Помни о Фамагусте | страница 11
На вопрос бабушки, люблю ли я свою нацию, отвечу вопросом: что еще есть у меня, что еще есть во мне? Лишенные доступа к деньгам, т. е. к свободе, положению, любви, справедливости — эти производные денег распространяют денежный порядок на весь мир, и если кто возьмется доказывать, что так хорошо и так надо, тот мне не родной, а двоюродный брат, — лишенцы предоставлены пестовать в себе нацию. Я сказал об этом Левону Тер-Григорьянцу, когда мы сидели друг против друга в смеркавшемся киселе ноября, единодушно безмолвствуя перед случаем: снедающая наши народы жажда главенствовать в гибели уничтожает союз между нами навеки, жажде сопутствует тяжба, заставляя суховей Иудеи схлестнуться с ветром армянских нагорий, камень и ветер с обеих сторон, встречной рифмой.
В обаятельной книге, бисерным почерком, в казусах, отступлениях, схолиях академик колюче отстаивает — конечно, не право, прав, кроме права умереть с голоду, у него никаких, но вмененную происхождением обязанность быть неверующим. Вера, в придачу к ней философия, честолюбивое своеволие абстракций, полухудожественные фантазии теорий — невозможная роскошь для безотцовщины, битого в школе заики, козла из притчи, которого тесно живущие люди берут в дом, чтобы выгнать и насладиться свободой.
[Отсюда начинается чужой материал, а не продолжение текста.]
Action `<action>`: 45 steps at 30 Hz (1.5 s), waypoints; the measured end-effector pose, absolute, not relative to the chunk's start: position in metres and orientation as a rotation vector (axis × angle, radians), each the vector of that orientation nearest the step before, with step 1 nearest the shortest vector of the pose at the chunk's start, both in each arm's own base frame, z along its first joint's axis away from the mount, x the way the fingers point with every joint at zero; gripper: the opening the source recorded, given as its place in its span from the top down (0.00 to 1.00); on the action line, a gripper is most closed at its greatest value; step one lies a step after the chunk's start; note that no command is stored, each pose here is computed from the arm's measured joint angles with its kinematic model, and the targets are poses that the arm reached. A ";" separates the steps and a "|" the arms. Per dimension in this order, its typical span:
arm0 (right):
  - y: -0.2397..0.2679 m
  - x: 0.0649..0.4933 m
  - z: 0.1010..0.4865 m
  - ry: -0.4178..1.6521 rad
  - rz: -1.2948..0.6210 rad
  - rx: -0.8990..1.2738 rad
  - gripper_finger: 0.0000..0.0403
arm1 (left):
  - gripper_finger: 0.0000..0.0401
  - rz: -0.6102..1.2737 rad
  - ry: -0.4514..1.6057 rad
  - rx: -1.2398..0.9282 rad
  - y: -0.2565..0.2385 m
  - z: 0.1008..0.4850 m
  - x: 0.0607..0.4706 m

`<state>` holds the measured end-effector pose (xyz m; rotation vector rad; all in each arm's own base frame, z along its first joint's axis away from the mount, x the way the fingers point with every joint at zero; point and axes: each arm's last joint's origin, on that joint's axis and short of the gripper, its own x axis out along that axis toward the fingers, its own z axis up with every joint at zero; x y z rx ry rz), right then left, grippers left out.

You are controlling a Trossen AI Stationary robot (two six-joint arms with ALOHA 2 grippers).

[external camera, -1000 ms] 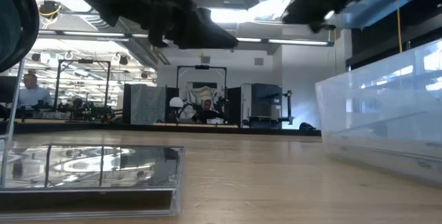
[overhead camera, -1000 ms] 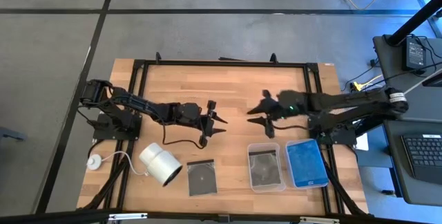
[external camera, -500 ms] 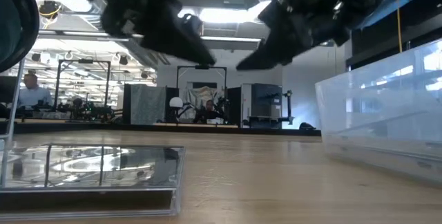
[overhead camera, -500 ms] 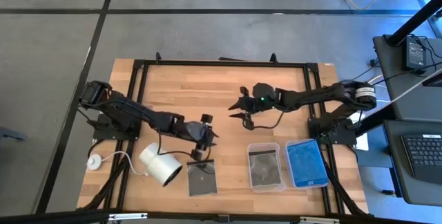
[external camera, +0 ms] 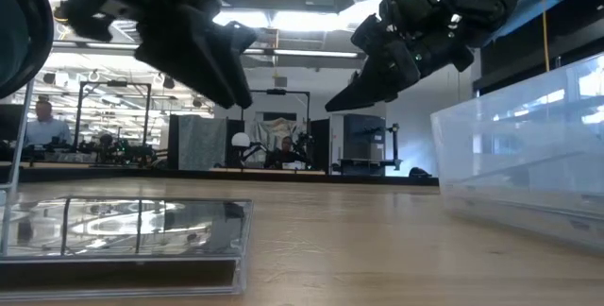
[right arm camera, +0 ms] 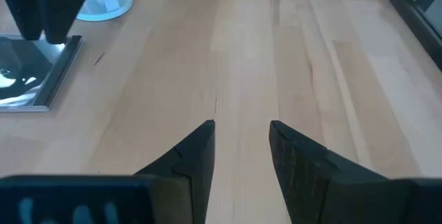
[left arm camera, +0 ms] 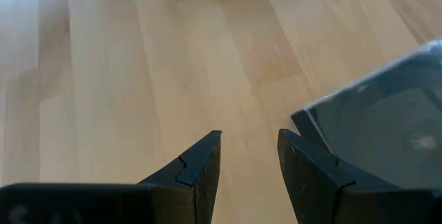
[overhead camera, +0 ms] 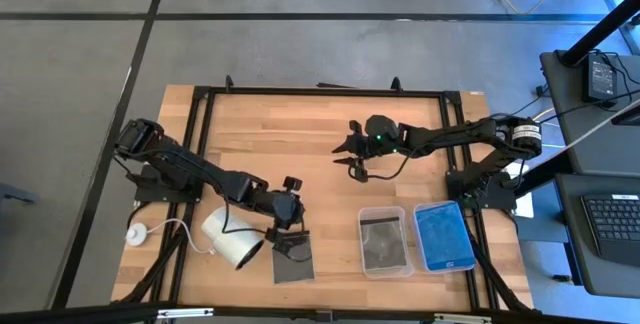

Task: Pick & place jewel cases by type
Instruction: Put the black CD case into the left transparent bin

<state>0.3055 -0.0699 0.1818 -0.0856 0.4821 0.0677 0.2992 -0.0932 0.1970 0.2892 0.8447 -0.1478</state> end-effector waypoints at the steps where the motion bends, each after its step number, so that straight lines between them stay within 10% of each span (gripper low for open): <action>1: -0.070 0.306 0.182 0.481 0.068 -0.086 0.65 | 0.65 -0.149 0.849 0.303 -0.095 0.196 0.299; 33: -0.070 0.305 0.182 0.484 0.067 -0.086 0.65 | 0.65 -0.262 0.906 0.340 -0.115 0.126 0.326; 45: -0.070 0.305 0.181 0.488 0.067 -0.085 0.65 | 0.65 0.095 0.919 0.470 -0.064 0.124 0.338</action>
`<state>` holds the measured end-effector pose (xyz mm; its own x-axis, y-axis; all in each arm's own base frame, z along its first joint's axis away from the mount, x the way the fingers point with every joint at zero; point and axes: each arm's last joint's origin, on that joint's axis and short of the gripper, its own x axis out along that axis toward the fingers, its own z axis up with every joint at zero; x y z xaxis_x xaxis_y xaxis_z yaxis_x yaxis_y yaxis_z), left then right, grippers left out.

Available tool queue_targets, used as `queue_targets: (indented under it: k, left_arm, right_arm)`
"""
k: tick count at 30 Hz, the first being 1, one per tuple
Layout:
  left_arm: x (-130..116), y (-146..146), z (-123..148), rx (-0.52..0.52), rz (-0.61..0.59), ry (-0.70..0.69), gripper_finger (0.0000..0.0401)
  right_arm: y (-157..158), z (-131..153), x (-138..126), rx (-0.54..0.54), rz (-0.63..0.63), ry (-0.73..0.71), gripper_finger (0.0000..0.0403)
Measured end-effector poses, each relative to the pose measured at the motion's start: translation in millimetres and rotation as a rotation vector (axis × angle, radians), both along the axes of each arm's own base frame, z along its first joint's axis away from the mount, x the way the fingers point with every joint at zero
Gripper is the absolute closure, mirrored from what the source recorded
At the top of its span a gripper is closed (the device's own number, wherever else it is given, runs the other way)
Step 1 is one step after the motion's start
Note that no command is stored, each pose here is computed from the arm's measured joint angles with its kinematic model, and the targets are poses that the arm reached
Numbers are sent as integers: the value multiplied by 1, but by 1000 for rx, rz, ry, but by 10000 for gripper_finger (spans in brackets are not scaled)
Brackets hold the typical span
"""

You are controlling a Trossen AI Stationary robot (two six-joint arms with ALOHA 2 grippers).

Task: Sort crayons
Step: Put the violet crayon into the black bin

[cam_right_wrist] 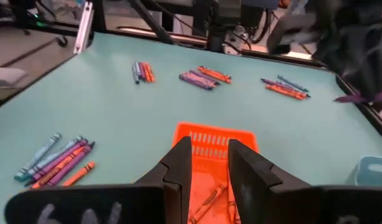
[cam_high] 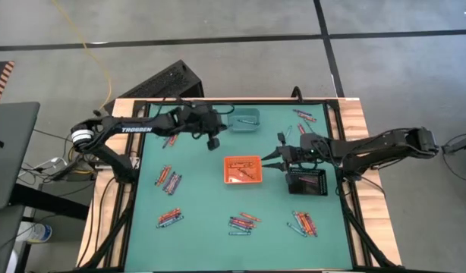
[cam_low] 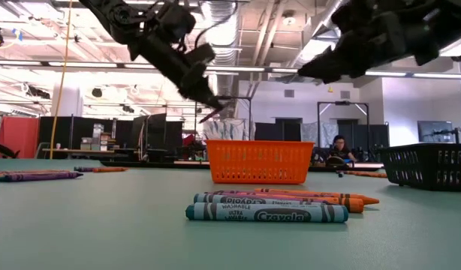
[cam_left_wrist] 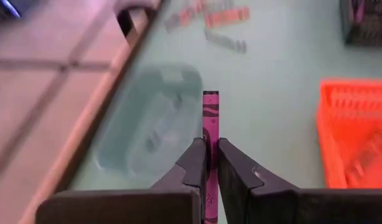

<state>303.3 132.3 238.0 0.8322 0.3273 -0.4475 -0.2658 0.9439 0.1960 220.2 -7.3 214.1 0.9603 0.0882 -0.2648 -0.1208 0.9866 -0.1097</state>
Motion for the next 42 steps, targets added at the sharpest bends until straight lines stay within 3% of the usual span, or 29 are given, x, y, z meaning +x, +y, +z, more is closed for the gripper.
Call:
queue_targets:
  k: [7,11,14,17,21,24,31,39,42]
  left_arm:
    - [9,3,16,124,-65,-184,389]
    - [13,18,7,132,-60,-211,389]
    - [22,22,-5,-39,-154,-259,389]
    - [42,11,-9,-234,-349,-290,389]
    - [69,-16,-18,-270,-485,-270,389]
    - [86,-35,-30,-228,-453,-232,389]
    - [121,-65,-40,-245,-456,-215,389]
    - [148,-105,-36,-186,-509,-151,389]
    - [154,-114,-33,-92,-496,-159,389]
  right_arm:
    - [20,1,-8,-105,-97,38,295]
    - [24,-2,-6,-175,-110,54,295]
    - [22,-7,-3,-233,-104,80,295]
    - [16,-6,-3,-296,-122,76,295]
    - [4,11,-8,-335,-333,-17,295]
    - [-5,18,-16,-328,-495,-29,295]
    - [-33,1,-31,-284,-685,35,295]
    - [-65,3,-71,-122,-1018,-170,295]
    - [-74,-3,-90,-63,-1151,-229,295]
Солдат доказуемых описаний, детерминист-обусловленник, стоик (в том нестрогом употребляю значении, какое этому имени придается сегодня, но и с античной невытравленной родословной), убежденный позитивист — вот он кто, позитивизм ведь утомительная Сизифова деятельность, постоянно ведь ждешь, что факт провалится в выдумку и камень обманет. На все лады повторяет, что глух к духу музыки, всегда себя чувствовал унтерменшем, мало что способен понять, так велики преграды между ним и смыслом чего бы то ни было, и нетворческий, пишет он о себе, человек: творчество изменяет объект, учит самовыражению и самоутверждению, да и захотел бы по недоразумению занестись, не получилось бы у рожденного на скрещении светлых спиц в ночном небе, на перекрестье общественных отношений. В крохотной точке прицела находит он свое зависимое «я». Все близко, все дорого в этой аскезе, я тоже не верую, махровый бихейвиорист. Рок, загоняющий в лабиринт белых крыс, переношу на себя без поправок почти, с ничтожной, отсекаемой при генеральных подсчетах коррекцией, теории — дремучий лес для меня, на пушечный выстрел боюсь подступиться. Но разрешите с махоньким замечанием встрять. Когда при мне сжато и сумрачно пишут, что личность — это пересечение общественных отношений, я восклицаю: как славно быть на пересечении общественных отношений! К одним напастям не сведется, будет и радость, просто по закону чисел. Библиотеки будут, сектор античности, за талант воздаяние, за сверхнормальную преданность и трудодни чародейства, что я в чужом кармане-то роюсь. Тогда прокомментируйте во всеоружии, как вы умеете.